If a member of the Primus Group has an excess loss account (“ELA”) in the stock of a subsidiary whose debt is discharged, such member generally must take such ELA into account as income or gain to the extent any part of the amount discharged is excluded from gross income and is in excess of the Tax Attributes that are available to be reduced (“Excess COD”).

The Primus Group has not yet determined whether Group has an ELA in its Holding stock, or whether Holding has an ELA in its IHC stock. If Group has an ELA in its Holding stock, and Holding has Excess COD as a result of the discharge of its indebtedness, Group would have to take the ELA into account as income or gain, which may result in a cash tax payable as a result of the discharge. Similarly, if Holding has an ELA in its IHC stock, and IHC has Excess COD as a result of the discharge of its indebtedness, Holding would have to take the ELA into account as income or gain, which may result in a cash tax payable as a result of the discharge.

Pursuant to the recently enacted American Recovery and Reinvestment Act of 2009, Holding and/or IHC may elect to defer its COD income. As a result of such election, Holding and/or IHC would not exclude their COD income and would not be subject to the reduction of Tax Attributes, each as described in Part A.1.(a). Instead, Holding and/or IHC would recognize the COD income ratably over a 5-year period beginning in 2014. If such election were made, Group and/or Holding would not be required to take into account an ELA as income or gain as a result of the discharge because the applicable subsidiary would not have Excess COD.

 

  (c) Limitation on NOL Carryforwards and Other Tax Attributes

The Primus Group expects to report an NOL carryforward for U.S. federal income tax purposes of approximately $240 million as of December 31, 2008. The amount of the Primus Group’s consolidated NOL carryovers may be significantly reduced as a result of the reduction of Tax Attributes described above in Part A.1(a). Additionally, the Primus Group’s ability to utilize certain Tax Attributes of the Debtors allocable to periods prior to the Effective Date (collectively, “Pre-Change Losses”) may be subject to limitation pursuant to Section 382 of the Tax Code (“Section 382”) as a result of the change in ownership of the Debtors that will occur upon emergence from bankruptcy, as described below.

 

  (d) General Section 382 Limitation

In general, when a corporation (or a consolidated group) undergoes an “ownership change” and the corporation does not qualify for (or elects out of) the Bankruptcy Exception discussed below, Section 382 limits the corporation’s ability to utilize its Pre-Change Losses to offset future taxable income. Such limitation also may apply to certain losses or deductions that are “built-in” (i.e., economically accrued but unrecognized) as of the date of the ownership change and that are subsequently recognized. It is anticipated that the Primus Group will undergo an ownership change as a result of the Plan. Further, it is possible the Primus Group will have undergone an ownership change prior to the Effective Date, in which case Section 382 would apply to limit certain Tax Attributes of the Debtors allocable to periods prior to the date of such pre-Effective Date ownership change.
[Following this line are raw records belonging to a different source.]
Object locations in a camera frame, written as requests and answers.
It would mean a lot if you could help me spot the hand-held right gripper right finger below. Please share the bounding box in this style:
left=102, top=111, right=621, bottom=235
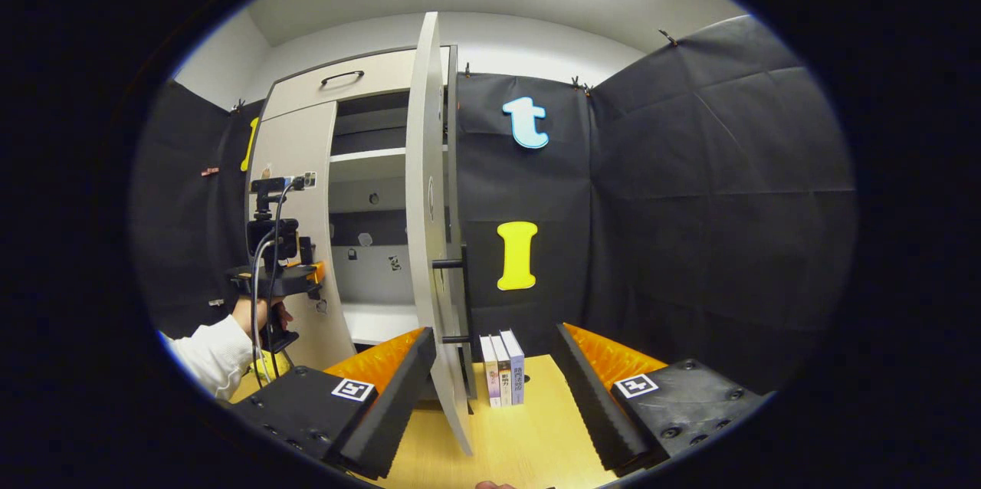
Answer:
left=553, top=323, right=773, bottom=477

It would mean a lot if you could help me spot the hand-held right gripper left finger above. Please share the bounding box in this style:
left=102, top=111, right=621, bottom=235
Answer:
left=228, top=327, right=438, bottom=481

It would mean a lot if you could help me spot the beige double-door shoe cabinet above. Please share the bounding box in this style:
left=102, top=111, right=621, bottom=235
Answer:
left=245, top=43, right=462, bottom=371

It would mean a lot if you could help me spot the cabinet door with camera sticker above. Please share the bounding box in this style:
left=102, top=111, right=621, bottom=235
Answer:
left=247, top=100, right=357, bottom=371

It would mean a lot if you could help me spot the cabinet door with headphone sticker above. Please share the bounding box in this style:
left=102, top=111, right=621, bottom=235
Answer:
left=405, top=11, right=476, bottom=457

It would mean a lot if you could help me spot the white cabinet shelf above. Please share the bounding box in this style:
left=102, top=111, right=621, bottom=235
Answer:
left=330, top=146, right=449, bottom=185

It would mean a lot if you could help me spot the beige cabinet drawer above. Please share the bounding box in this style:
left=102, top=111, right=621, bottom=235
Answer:
left=261, top=47, right=451, bottom=122

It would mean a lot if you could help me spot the grey book with dark spine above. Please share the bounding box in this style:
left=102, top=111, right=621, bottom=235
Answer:
left=500, top=330, right=527, bottom=406

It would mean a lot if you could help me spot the yellow plush toy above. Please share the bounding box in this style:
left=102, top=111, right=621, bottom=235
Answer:
left=247, top=350, right=292, bottom=384

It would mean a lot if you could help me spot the black backdrop cloth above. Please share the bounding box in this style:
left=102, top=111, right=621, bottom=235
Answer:
left=130, top=14, right=858, bottom=398

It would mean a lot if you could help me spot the black cable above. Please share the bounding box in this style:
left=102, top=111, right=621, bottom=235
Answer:
left=264, top=179, right=307, bottom=379

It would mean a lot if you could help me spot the grey cable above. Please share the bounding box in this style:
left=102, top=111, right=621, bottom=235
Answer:
left=250, top=228, right=278, bottom=390
In general, unless the Bankruptcy Exception applies, Section 382 places an annual limitation on a corporation’s use of Pre-Change Losses equal to the product of (i) the fair market value of the stock of the corporation (or, in the case of a consolidated group, the stock of the common parent) immediately before the ownership change (with certain adjustments); and (ii) the highest of the adjusted federal “long-term tax-exempt rates” in effect for any month in the three-calendar-month period ending with the month in which the ownership change occurs (currently 5.49% for ownership changes occurring in February 2009) (the “Annual Limitation”). For a corporation (or consolidated group) in bankruptcy that undergoes a change of ownership pursuant to a confirmed plan, the stock value generally is determined immediately after (rather than before) the ownership change, and certain adjustments to the stock value that ordinarily would apply do not apply.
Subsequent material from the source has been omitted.